Encore cette hargne dont il ne se rendait plus maître, due à la fatigue de la journée. Il allait faire foirer l’interrogatoire. Décidément, le meurtre de Maud Demécourt l’atteignait plus qu’il ne l’aurait fallu.

— Quelques-unes…

— Quoi ? Pardon ?

Merde, il avait posé la question par provocation, il ne s’attendait pas à cette réponse. Il s’enquit :

— Combien ?

— Plus ou moins trois ou quatre, ça dépend, quelquefois elles me quittent.

Le type était très fort ! Devant la mine mi-stupéfaite, mi-écœurée du policier, il ajouta :

— Je leur fais du bien, vous savez. Je les soutiens dans les périodes difficiles qu’elles traversent. Je les encourage. Je ne suis pas un pervers.

Que tu dis, papi. Comment tu appelles ça toi, un personnage inventé de toutes pièces, et des sextos échangés avec des filles dont tu pourrais être le grand-père ? Audrey avait suspendu son travail pour les écouter, les yeux ronds. Dans le dos du type, l’index de la commandante tapota sa tempe : « toc, toc ».

PL se leva brusquement, menaça Fontagne qui l’imitait :

— Vous, vous restez assis.

Cette étincelle de satisfaction croisée dans son regard par en-dessous le poussait à bout. Il marcha jusqu’à l’escalier qu’il entreprit de descendre en respirant profondément. Il n’était pas en état de poursuivre. Il se demanda s’il devait refiler le bébé à un collègue plus frais et plus zen, mais décida que non. Il n’était pas un perdreau de l’année. Il saurait mettre la distance nécessaire. Au métier. Se calmer, s’admonesta-t-il. Son rôle n’était pas de juger du caractère du gars mais de déterminer s’il était leur tueur. Il avait parfaitement le profil. Un coup derrière la tête. Par surprise, par-derrière. Prémédité mais opportuniste.

Il prit un mauvais café tiède à la machine pour se donner une contenance et y retourna. D’une imperceptible mimique, Audrey lui signifia que l’autre n’avait pas bougé. De nouveau maître de ses émotions, il s’installa devant Fontagne, qui recouvra sa position défensive.

— Marie-Odile Demécourt avait-elle des problèmes ?

— Non, pas récemment, je l’aurais su. Tout avait l’air d’aller bien : elle avait récupéré sa fille, elle retissait autour d’elles un réseau de connaissances…

— Sylvie Moret ?

Fantômas eut une grimace :

— Cygne, oui, entre autres…

— Vous n’appréciiez pas ses nouvelles fréquentations ?

— Oh, si, croyez-moi.

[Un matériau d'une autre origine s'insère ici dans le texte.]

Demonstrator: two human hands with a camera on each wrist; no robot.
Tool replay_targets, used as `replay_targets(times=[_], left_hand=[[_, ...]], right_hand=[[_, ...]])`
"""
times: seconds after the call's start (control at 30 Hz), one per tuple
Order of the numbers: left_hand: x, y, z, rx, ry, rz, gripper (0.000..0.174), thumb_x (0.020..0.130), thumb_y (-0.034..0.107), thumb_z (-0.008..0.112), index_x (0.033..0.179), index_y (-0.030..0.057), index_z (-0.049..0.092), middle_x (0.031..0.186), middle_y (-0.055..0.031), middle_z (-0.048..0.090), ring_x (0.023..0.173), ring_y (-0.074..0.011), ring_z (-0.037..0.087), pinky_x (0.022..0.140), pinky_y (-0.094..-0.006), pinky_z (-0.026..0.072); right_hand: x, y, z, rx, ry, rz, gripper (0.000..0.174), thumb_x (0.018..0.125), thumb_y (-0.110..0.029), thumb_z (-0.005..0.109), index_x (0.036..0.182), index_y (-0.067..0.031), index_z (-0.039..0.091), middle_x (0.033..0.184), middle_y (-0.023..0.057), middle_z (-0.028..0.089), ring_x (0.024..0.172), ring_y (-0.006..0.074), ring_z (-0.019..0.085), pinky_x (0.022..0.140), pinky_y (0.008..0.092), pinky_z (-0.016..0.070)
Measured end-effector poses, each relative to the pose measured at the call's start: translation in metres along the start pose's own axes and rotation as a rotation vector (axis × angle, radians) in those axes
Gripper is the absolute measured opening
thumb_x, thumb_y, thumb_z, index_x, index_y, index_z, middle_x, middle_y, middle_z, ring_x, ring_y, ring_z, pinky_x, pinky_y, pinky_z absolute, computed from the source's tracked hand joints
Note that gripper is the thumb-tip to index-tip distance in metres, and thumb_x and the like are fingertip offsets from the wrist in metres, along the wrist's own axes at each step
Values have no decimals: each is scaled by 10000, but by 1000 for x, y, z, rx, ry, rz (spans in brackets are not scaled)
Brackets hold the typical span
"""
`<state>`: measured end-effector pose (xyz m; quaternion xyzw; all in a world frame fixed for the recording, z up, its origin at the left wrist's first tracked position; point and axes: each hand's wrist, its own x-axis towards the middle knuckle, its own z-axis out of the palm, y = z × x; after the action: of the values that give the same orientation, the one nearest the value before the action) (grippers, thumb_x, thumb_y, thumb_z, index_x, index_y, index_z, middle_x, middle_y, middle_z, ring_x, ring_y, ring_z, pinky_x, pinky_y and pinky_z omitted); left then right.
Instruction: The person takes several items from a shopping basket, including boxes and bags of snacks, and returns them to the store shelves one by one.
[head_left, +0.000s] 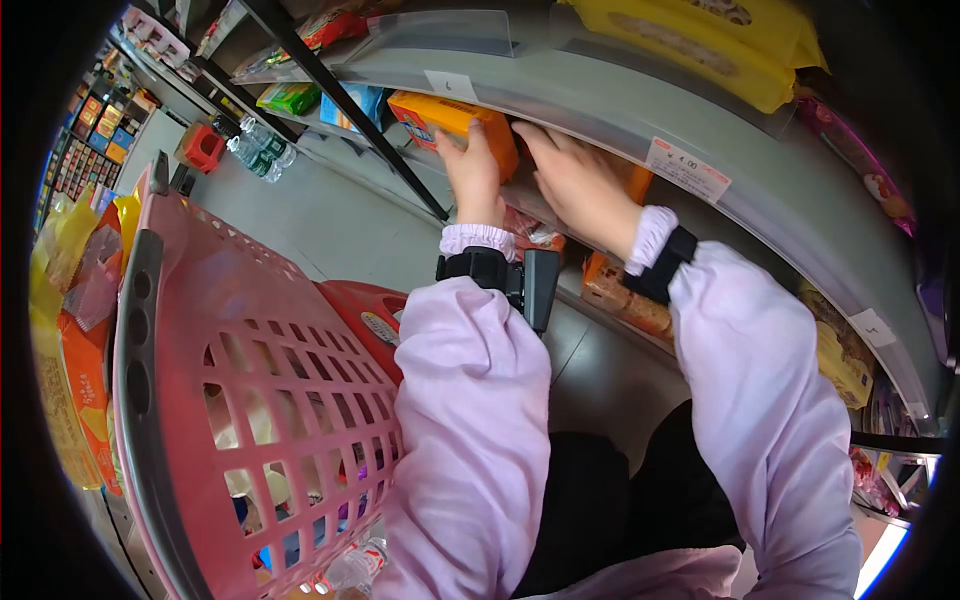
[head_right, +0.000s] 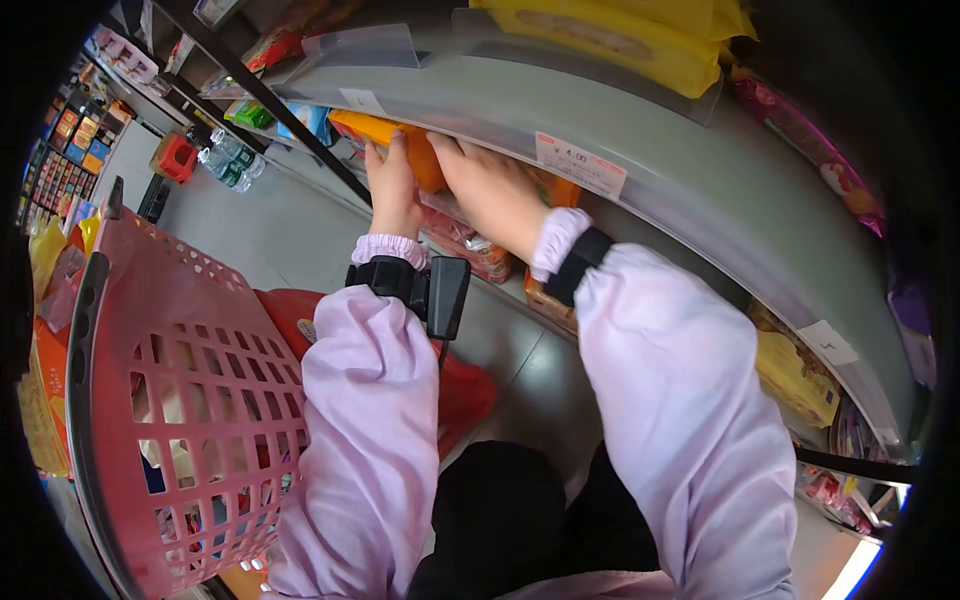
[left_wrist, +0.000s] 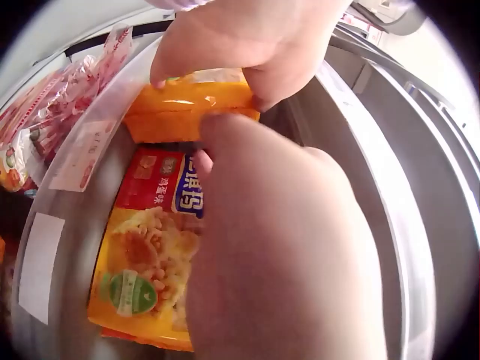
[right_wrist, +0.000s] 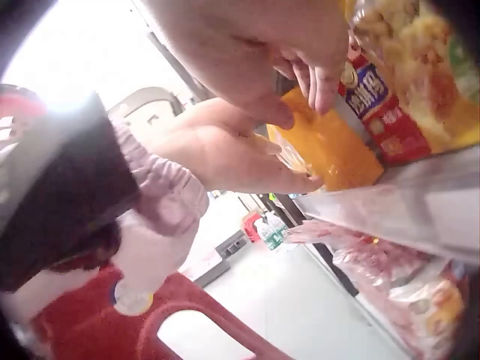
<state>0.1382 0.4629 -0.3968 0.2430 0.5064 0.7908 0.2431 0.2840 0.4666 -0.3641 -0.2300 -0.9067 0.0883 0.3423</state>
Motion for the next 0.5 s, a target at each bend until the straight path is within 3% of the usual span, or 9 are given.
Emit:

En comparaison ! Écoutez, monsieur…

— Commissaire Lestaque.

— Oui… Le dernier ami de Marie a été condamné à de la prison, c’est comme ça qu’elle s’est aperçue qu’il était délinquant. Et encore, celui-là ne la maltraitait pas comme le précédent, le père de Léa. Elle a quitté Metz pour lui échapper. Marie ne rencontrait que des garçons bizarres.

— Est-ce que vous vous incluez dans le lot ?

— Mes relations avec Marie étaient tout à fait légales et consenties !

— Ça, c’est encore à vérifier. Les noms de ces hommes ?

— Un Mouss quelque chose. L’autre je ne sais plus. Un policier qui avait enquêté sur son accident de voiture.

— Marie-Odile vous a annoncé sa décision de rompre vos échanges.

— Oui.

— Vous avez été dévasté.

— Non.

— Ne mentez pas, j’ai sous les yeux votre dernier mot. Je vous lis :

Marie chérie, je suis si heureux qu’après toutes ces années tu trouves la force de t’accomplir en tant que femme, grâce à moi un peu, j’espère. Je crois te perdre, et si tu le désires ainsi, je me plierais à ta volonté, avec beaucoup de peine et une grande fierté d’avoir été ton âme sœur, si proche et si lointaine. Tu m’assures de ta gratitude, mais tu affirmes te consacrer à « la vraie vie ». J’y comprends un ultimatum. Soit. Voyons-nous. Je serai cette fois à notre rendez-vous. Accorde-nous cette chance, je t’en prie. Manu.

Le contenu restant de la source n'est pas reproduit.